EXERCISE
Find how many lines below hold "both", then state that number by itself.

Records from a collection
= Beginning of Section =
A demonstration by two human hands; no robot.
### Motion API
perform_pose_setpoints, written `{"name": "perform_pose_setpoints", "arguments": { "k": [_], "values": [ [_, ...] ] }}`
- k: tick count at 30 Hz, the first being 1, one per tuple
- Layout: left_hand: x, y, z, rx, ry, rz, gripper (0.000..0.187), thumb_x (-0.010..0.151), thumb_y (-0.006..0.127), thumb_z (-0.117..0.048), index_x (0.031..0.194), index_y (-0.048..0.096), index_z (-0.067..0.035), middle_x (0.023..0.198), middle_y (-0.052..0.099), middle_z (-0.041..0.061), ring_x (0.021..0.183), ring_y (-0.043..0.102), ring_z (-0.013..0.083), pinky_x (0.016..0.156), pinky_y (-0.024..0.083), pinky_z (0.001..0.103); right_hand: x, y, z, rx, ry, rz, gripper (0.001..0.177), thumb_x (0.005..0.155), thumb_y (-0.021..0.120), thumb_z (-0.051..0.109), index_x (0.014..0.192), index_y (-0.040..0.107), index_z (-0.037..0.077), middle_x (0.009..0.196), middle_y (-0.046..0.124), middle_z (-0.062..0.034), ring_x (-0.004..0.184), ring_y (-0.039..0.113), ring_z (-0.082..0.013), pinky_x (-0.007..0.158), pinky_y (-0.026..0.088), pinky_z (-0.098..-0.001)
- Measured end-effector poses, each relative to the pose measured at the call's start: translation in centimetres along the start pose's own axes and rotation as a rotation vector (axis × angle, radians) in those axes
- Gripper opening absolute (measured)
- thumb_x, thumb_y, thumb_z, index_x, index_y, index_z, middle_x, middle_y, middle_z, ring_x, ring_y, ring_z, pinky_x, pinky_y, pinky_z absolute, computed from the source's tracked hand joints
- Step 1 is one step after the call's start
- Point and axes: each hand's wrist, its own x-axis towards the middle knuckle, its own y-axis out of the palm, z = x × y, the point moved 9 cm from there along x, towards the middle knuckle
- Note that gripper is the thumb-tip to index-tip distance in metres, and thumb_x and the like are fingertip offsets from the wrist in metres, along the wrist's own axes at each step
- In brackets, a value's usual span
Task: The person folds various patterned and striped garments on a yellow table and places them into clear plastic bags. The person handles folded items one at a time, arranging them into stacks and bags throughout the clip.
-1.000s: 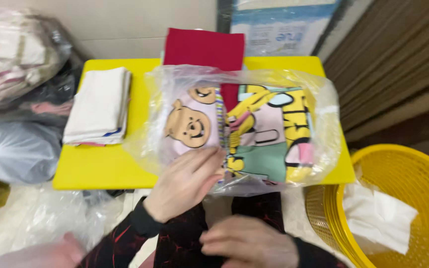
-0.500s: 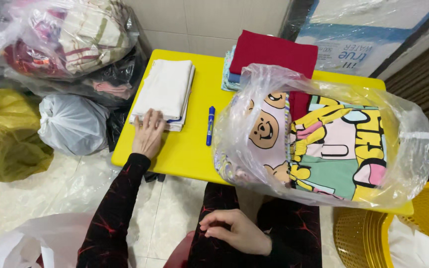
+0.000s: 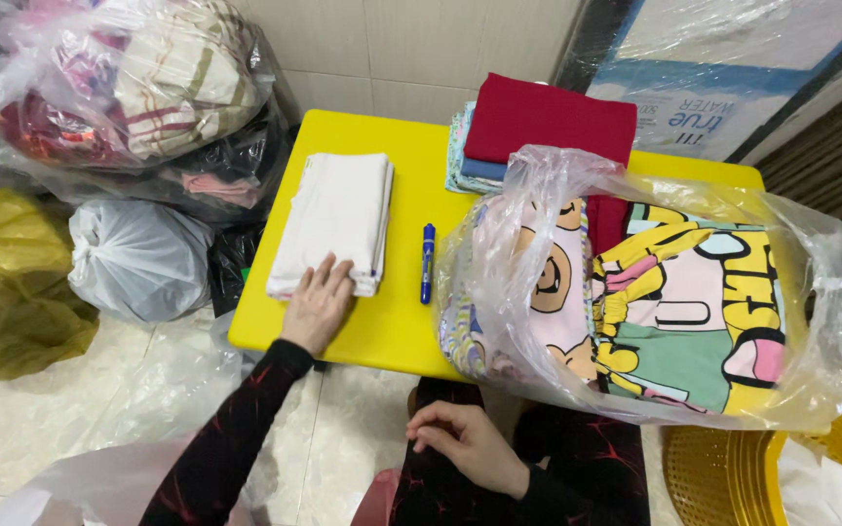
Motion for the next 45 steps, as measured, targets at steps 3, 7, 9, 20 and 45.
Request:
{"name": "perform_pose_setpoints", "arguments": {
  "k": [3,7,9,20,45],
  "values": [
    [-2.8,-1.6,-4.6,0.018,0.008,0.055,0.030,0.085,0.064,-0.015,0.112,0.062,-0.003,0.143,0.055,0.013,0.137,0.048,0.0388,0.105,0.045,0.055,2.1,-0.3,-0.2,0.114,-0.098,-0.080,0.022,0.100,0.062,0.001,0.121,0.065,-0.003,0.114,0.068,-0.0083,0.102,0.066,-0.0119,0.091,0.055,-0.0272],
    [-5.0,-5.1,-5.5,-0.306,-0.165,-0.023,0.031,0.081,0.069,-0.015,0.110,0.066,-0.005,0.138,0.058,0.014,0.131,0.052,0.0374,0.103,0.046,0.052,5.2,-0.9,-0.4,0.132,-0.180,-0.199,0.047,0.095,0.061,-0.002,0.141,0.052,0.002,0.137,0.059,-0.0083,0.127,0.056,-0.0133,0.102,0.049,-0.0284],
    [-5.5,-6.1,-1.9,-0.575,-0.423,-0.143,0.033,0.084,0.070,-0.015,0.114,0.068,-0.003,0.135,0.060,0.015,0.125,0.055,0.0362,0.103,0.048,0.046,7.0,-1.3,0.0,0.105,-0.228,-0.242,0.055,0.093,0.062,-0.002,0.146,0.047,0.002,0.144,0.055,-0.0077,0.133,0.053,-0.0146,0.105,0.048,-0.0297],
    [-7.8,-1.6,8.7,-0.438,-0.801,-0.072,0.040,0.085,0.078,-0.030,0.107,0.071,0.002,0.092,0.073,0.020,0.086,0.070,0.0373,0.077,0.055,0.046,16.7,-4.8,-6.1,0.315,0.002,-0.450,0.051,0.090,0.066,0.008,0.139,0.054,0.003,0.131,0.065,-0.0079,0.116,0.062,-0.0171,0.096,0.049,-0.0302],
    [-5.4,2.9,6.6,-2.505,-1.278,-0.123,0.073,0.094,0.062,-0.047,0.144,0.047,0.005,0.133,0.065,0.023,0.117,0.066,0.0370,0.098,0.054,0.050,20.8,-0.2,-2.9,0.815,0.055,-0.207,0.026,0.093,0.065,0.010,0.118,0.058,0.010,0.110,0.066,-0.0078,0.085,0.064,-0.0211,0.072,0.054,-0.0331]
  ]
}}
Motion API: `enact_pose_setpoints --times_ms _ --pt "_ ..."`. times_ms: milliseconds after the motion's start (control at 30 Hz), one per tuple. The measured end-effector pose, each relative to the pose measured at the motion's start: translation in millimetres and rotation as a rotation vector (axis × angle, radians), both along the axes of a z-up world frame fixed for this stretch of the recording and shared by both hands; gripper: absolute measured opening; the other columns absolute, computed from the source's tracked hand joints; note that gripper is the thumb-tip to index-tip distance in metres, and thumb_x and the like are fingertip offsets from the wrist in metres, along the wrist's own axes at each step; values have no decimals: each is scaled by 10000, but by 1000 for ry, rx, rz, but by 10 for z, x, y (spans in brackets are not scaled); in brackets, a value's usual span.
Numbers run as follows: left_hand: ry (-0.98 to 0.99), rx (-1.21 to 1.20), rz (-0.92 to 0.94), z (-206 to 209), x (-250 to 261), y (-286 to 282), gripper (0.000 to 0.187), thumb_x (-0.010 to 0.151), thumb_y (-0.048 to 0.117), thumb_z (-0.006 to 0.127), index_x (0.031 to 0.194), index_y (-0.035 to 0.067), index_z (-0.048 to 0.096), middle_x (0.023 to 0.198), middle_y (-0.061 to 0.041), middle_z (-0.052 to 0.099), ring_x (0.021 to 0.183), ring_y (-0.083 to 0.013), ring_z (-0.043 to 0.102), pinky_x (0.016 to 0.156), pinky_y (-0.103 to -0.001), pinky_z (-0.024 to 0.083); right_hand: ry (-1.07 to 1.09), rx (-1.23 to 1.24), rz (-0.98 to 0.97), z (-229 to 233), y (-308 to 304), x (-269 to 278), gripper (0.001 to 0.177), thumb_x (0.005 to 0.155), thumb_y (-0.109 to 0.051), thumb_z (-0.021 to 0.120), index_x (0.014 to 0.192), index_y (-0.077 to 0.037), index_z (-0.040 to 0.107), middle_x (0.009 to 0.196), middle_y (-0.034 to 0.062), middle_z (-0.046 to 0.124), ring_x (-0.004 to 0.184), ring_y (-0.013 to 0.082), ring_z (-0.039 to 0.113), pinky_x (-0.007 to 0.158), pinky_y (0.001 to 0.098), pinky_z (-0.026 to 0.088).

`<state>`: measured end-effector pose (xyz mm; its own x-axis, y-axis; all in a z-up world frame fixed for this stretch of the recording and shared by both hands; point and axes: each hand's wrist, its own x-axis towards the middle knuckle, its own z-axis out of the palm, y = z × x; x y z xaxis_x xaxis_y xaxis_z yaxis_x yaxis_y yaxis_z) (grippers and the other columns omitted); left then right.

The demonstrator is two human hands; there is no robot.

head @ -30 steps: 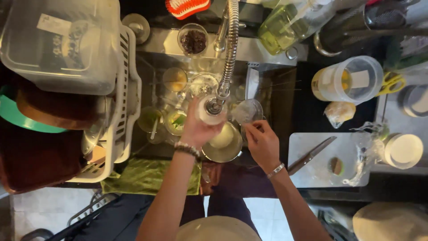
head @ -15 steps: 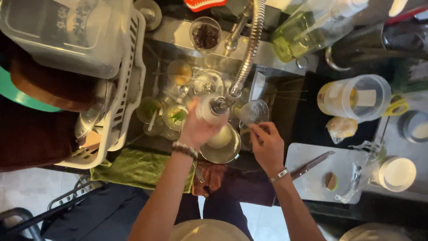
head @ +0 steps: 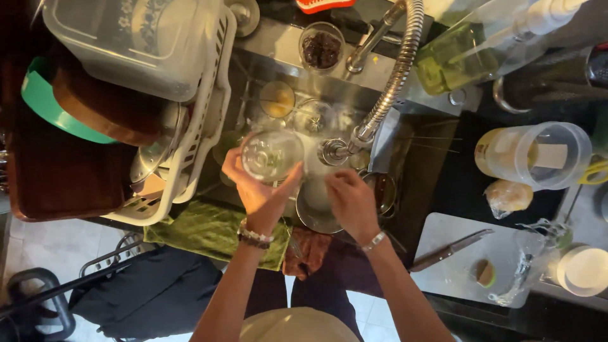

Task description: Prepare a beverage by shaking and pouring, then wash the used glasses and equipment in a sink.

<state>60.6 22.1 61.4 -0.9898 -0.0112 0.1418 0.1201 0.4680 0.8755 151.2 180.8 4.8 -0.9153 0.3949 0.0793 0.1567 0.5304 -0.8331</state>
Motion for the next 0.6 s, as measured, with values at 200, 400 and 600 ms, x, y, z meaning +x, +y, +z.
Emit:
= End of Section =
TASK OUTPUT
2